Grandma thought all her grandchildren quite spoiled. She equated good behaviour with no complaining. We were a noisy crew. My brothers were weepers, my sisters were screamers and I was a nagger. During a visit my younger siblings were upstairs sleeping, recovering from the chicken pox. I was feeling left out since I never caught the virus. My older sister had gone with my parents to visit relatives on the other side of the island. I was alone with Grandma who was making bread. For short time, I imitated her, using the little piece of dough she had given me, pressing, pulling, slapping down, pressing, pulling. I soon got bored and wanted to play the organ.
“Grandma,” I whined, “why can’t I go play the organ? There’s nothing to do here. Why can’t I play the organ? I promise not to touch anything else. Nobody every lets me do anything. How come I can’t go into the parlour?”
She did not reply but scooped up her dough and slapped it down into the pans.
“Grandma, how come I never get to do anything here? How come I can’t go play the organ?”
She lifted up the bread pans and put them on top of the stove.
“Grandma, please just let me look at the organ for awhile. I want to play the organ. How come I can’t play? I promise I’ll be good. Grandma, Grandma. Are you listening to me? How come no on ever listens to me?”
Grandma threw down her tea towel. Grabbing me by the upper arm, she dragged me over to the stove. She lifted up the circular lid of the stove and poke me hard in the back so I doubled over to look down into the red-hot coals of burning wood.

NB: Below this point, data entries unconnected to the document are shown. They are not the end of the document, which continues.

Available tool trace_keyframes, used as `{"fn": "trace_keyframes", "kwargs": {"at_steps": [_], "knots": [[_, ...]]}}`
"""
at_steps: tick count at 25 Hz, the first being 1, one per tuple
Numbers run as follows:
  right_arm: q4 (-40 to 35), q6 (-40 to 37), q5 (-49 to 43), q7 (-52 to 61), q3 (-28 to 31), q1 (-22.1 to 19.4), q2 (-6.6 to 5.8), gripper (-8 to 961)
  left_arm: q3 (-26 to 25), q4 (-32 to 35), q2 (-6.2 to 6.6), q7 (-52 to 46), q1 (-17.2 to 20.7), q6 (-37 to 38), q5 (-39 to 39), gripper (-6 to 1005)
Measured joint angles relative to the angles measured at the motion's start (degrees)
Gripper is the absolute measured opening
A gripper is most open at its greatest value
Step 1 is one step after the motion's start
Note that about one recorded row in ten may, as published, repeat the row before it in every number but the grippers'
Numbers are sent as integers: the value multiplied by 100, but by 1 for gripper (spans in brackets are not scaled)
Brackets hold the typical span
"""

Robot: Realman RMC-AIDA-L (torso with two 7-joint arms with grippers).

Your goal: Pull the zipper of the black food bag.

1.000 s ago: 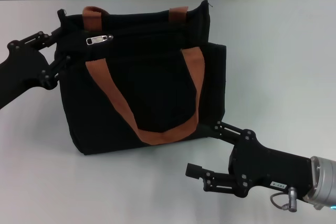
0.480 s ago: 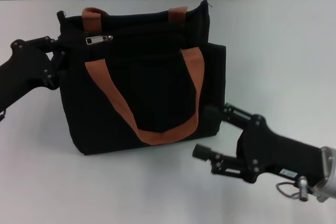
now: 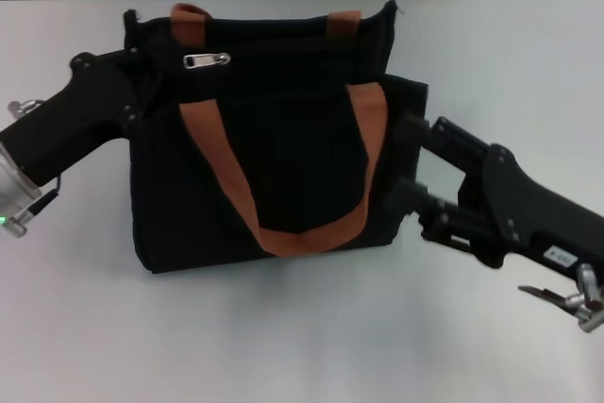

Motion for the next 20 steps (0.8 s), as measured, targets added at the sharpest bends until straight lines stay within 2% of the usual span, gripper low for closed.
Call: {"fn": "trace_keyframes", "kwargs": {"at_steps": [4,8,13,20], "knots": [[129,-40,0,140,24,224,5,812,-1,-111,-24,24,-69,221,-58,17],[141,-7,2,154,85,278,7,811,-26,-145,-23,89,-71,386,-98,17],[162,19,9,182,388,176,9,614,-26,-319,-1,235,-29,258,-175,18],[262,101,32,519,719,157,-1,551,61,-284,25,-279,-133,92,-184,18]]}}
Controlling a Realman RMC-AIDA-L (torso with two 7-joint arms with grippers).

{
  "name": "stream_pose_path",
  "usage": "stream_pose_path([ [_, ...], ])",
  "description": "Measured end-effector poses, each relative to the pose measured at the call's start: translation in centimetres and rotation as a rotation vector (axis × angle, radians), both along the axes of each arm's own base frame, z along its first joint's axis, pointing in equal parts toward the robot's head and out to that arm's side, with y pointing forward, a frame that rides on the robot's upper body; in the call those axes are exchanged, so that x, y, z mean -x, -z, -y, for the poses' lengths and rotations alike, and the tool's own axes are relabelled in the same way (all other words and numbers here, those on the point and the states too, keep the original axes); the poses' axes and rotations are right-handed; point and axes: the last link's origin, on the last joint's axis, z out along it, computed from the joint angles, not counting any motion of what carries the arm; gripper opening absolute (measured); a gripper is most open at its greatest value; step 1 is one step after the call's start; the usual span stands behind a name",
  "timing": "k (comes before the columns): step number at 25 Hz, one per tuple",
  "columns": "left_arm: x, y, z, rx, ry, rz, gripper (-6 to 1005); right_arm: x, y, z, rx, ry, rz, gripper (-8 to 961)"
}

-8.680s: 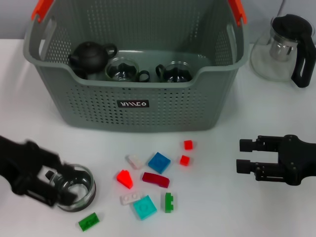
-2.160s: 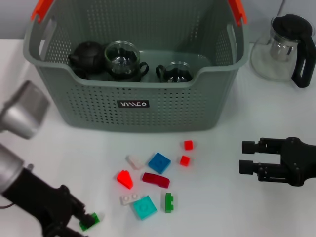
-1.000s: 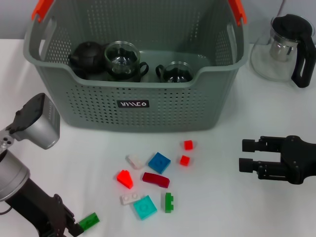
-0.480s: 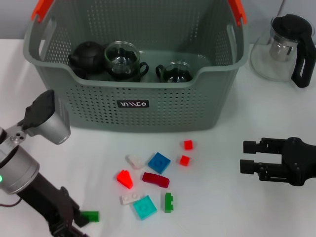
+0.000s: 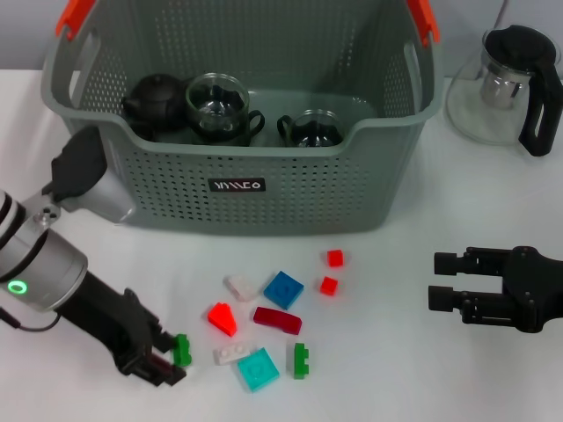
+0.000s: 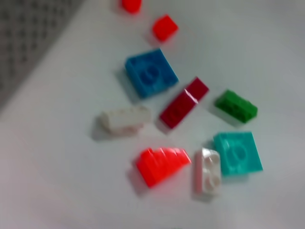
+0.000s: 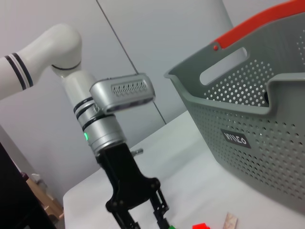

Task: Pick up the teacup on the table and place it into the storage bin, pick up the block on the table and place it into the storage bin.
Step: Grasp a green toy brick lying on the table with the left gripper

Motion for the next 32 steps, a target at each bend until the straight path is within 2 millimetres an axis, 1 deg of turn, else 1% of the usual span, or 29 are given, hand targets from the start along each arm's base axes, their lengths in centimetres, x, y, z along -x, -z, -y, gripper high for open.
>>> stream_pose_path([
  [3, -0.2, -0.4, -0.2, -0.022, 0.016, 0.017, 502, 0.0, 0.0, 0.0, 0.001, 0.0, 0.0, 700],
  [8, 0.0, -1.1, 0.2, -0.057, 0.084, 0.054, 503, 0.0, 0.0, 0.0, 0.001, -0.001, 0.0, 701],
  [13, 0.3, -0.8, 0.5, -0.101, 0.148, 0.08, 506, 0.1, 0.0, -0.1, 0.0, -0.003, 0.0, 701],
  [19, 0.9, -0.5, 0.9, -0.122, 0.154, 0.089, 510, 0.2, 0.0, -0.2, 0.004, 0.003, -0.002, 701],
  [26, 0.6, -1.0, 1.2, -0.136, 0.156, 0.123, 515, 0.2, -0.1, -0.2, 0.002, 0.004, -0.003, 700],
  [32, 0.6, -1.1, 1.8, -0.142, 0.202, 0.144, 520, 0.2, -0.1, -0.3, -0.002, 0.004, -0.005, 700],
])
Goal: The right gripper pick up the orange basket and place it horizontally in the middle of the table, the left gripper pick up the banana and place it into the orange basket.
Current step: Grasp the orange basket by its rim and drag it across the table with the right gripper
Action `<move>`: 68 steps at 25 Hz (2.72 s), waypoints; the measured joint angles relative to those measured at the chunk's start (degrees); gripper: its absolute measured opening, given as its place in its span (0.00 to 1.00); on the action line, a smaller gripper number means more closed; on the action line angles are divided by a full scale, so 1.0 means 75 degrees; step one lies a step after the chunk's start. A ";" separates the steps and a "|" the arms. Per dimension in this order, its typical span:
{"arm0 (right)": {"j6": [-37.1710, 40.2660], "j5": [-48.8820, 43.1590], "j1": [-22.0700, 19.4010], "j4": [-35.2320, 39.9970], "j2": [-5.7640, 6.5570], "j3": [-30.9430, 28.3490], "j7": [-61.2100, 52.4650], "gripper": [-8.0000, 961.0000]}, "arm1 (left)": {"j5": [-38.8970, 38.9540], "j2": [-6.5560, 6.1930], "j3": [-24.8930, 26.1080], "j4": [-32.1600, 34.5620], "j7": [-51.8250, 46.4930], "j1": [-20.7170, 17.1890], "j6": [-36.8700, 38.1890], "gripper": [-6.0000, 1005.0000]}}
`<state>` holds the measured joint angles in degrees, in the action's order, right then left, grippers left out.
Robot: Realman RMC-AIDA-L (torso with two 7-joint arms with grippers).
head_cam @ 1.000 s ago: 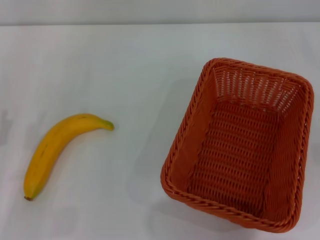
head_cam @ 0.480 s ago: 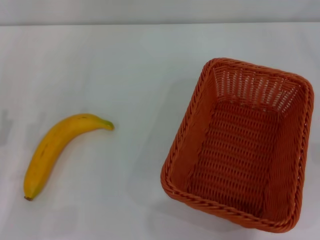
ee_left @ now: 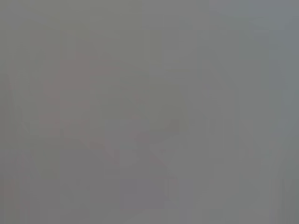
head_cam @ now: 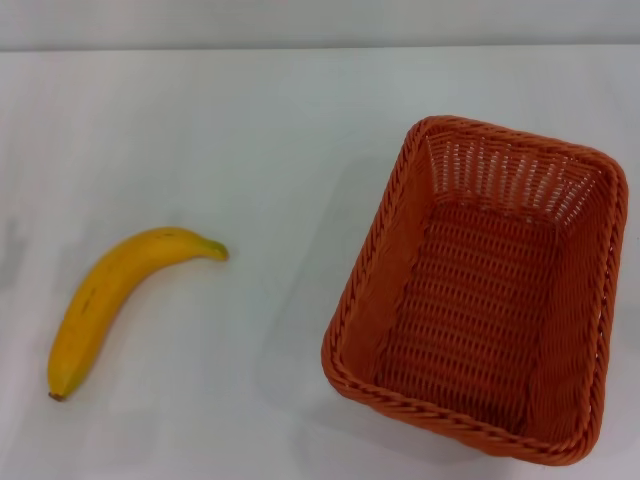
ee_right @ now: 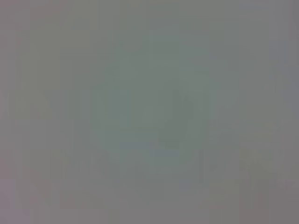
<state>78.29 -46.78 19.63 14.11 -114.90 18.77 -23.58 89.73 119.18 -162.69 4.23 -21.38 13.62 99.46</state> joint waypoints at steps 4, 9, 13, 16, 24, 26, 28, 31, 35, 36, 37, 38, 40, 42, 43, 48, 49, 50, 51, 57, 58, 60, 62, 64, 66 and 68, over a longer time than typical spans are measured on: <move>0.0276 -0.0441 -0.0218 0.0808 0.0023 0.1008 -0.0974 0.85 | -0.0032 -0.0022 0.0002 -0.0135 -0.0056 0.0111 -0.0007 0.88; -0.1097 -0.2325 -0.0390 0.3367 0.0369 0.2874 -0.4520 0.85 | -0.0060 -0.0024 0.0001 -0.0460 -0.0511 0.0179 -0.0055 0.88; -0.1091 -0.4478 0.0210 0.4664 0.0884 0.3365 -0.7513 0.85 | -0.0133 -0.0023 -0.0001 -0.0636 -0.0854 0.0150 -0.0064 0.88; -0.0245 -0.6157 0.1093 0.5110 0.1348 0.3436 -0.9614 0.85 | -0.0149 -0.0023 0.0000 -0.0781 -0.1187 0.0121 -0.0074 0.88; 0.1916 -0.9397 0.3401 0.5337 0.1973 0.4178 -1.2185 0.84 | -0.0763 -0.0043 0.0000 -0.1057 -0.1385 0.0262 -0.0118 0.88; 0.2011 -1.0065 0.3782 0.5408 0.1971 0.4458 -1.2508 0.84 | -0.0803 -0.0044 0.0000 -0.1094 -0.1387 0.0333 -0.0129 0.88; 0.2053 -1.0701 0.4196 0.5386 0.1949 0.4647 -1.2705 0.84 | -0.0810 -0.0043 0.0000 -0.1071 -0.1388 0.0362 -0.0131 0.87; 0.2018 -1.1630 0.4867 0.5208 0.1785 0.4781 -1.2875 0.84 | -0.0798 -0.0033 0.0001 -0.1032 -0.1427 0.0351 -0.0126 0.87; 0.1962 -1.2952 0.5546 0.4967 0.1303 0.4810 -1.2920 0.84 | -0.0785 -0.0009 0.0001 -0.1023 -0.1462 0.0337 -0.0156 0.87; 0.1964 -1.3239 0.5669 0.4882 0.1160 0.4815 -1.2925 0.84 | -0.0793 -0.0007 0.0000 -0.1021 -0.1468 0.0342 -0.0166 0.87; 0.1960 -1.3445 0.5765 0.4815 0.1041 0.4813 -1.2931 0.84 | -0.0794 -0.0007 0.0001 -0.1021 -0.1478 0.0343 -0.0168 0.87; 0.1941 -1.3754 0.5868 0.4718 0.0860 0.4820 -1.2952 0.84 | -0.0792 -0.0005 0.0001 -0.1020 -0.1477 0.0341 -0.0168 0.87; 0.1856 -1.3970 0.5925 0.4663 0.0703 0.4845 -1.3007 0.84 | -0.0780 -0.0001 0.0008 -0.1014 -0.1475 0.0337 -0.0168 0.87; 0.1603 -1.4256 0.5992 0.4551 0.0555 0.4940 -1.3147 0.84 | -0.0772 0.0000 0.0010 -0.1009 -0.1476 0.0334 -0.0196 0.87; 0.1451 -1.4372 0.6040 0.4441 0.0513 0.5021 -1.3211 0.84 | -0.0772 0.0000 0.0010 -0.1009 -0.1477 0.0336 -0.0212 0.87; 0.0773 -1.4813 0.6308 0.3640 0.0400 0.5309 -1.3294 0.84 | -0.0796 -0.0017 0.0001 -0.1049 -0.1481 0.0367 -0.0231 0.87; 0.0591 -1.4945 0.6369 0.3460 0.0357 0.5340 -1.3295 0.84 | -0.0797 -0.0018 0.0000 -0.1056 -0.1480 0.0368 -0.0235 0.87; 0.0504 -1.5007 0.6409 0.3359 0.0337 0.5362 -1.3295 0.84 | -0.0797 -0.0018 0.0000 -0.1060 -0.1478 0.0369 -0.0250 0.87; 0.0404 -1.5061 0.6453 0.3239 0.0317 0.5396 -1.3295 0.84 | -0.0797 -0.0019 0.0000 -0.1063 -0.1476 0.0370 -0.0268 0.87; -0.0183 -1.5203 0.6622 0.2499 0.0215 0.6002 -1.3277 0.84 | -0.0824 -0.0025 -0.0004 -0.1036 -0.1462 0.0448 -0.0525 0.87; -0.0256 -1.5212 0.6672 0.2361 0.0200 0.6092 -1.3264 0.84 | -0.0830 -0.0025 -0.0006 -0.1031 -0.1461 0.0455 -0.0538 0.87; -0.0356 -1.5218 0.6802 0.2147 0.0157 0.6304 -1.3253 0.84 | -0.0869 -0.0026 -0.0010 -0.1026 -0.1460 0.0461 -0.0567 0.87; -0.0371 -1.5232 0.6895 0.2087 0.0101 0.6465 -1.3246 0.84 | -0.0889 -0.0025 -0.0011 -0.1040 -0.1459 0.0457 -0.0597 0.87; -0.0374 -1.5289 0.6932 0.2094 0.0050 0.6512 -1.3240 0.84 | -0.0890 -0.0019 -0.0012 -0.1047 -0.1456 0.0454 -0.0644 0.87; -0.0378 -1.5364 0.6967 0.2114 0.0012 0.6561 -1.3239 0.84 | -0.0890 -0.0016 -0.0012 -0.1050 -0.1449 0.0456 -0.0694 0.87; -0.0380 -1.5394 0.7009 0.2120 0.0002 0.6655 -1.3238 0.81 | -0.0890 -0.0014 -0.0012 -0.1049 -0.1443 0.0461 -0.0731 0.87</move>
<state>75.44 -162.24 72.20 30.01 -114.88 68.68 -122.87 83.06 119.07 -162.78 -3.64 -32.20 17.08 93.98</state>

“Do you see that?” she hissed. I nodded yes. “Well, that’s what hell looks like and that’s where you’re going if you don’t start behaving. God hates a whiner.”
I went to sit in the rocking chair, rocking in silent terror contemplating the fiery torments of hell. I always thought hell would be cold like the water below the bridge. Half an hour later, Grandma gave me the first cinnamon roll to come out of the oven. I saved some for the trip home, putting the final piece into my mouth as we crossed over the bridge of death.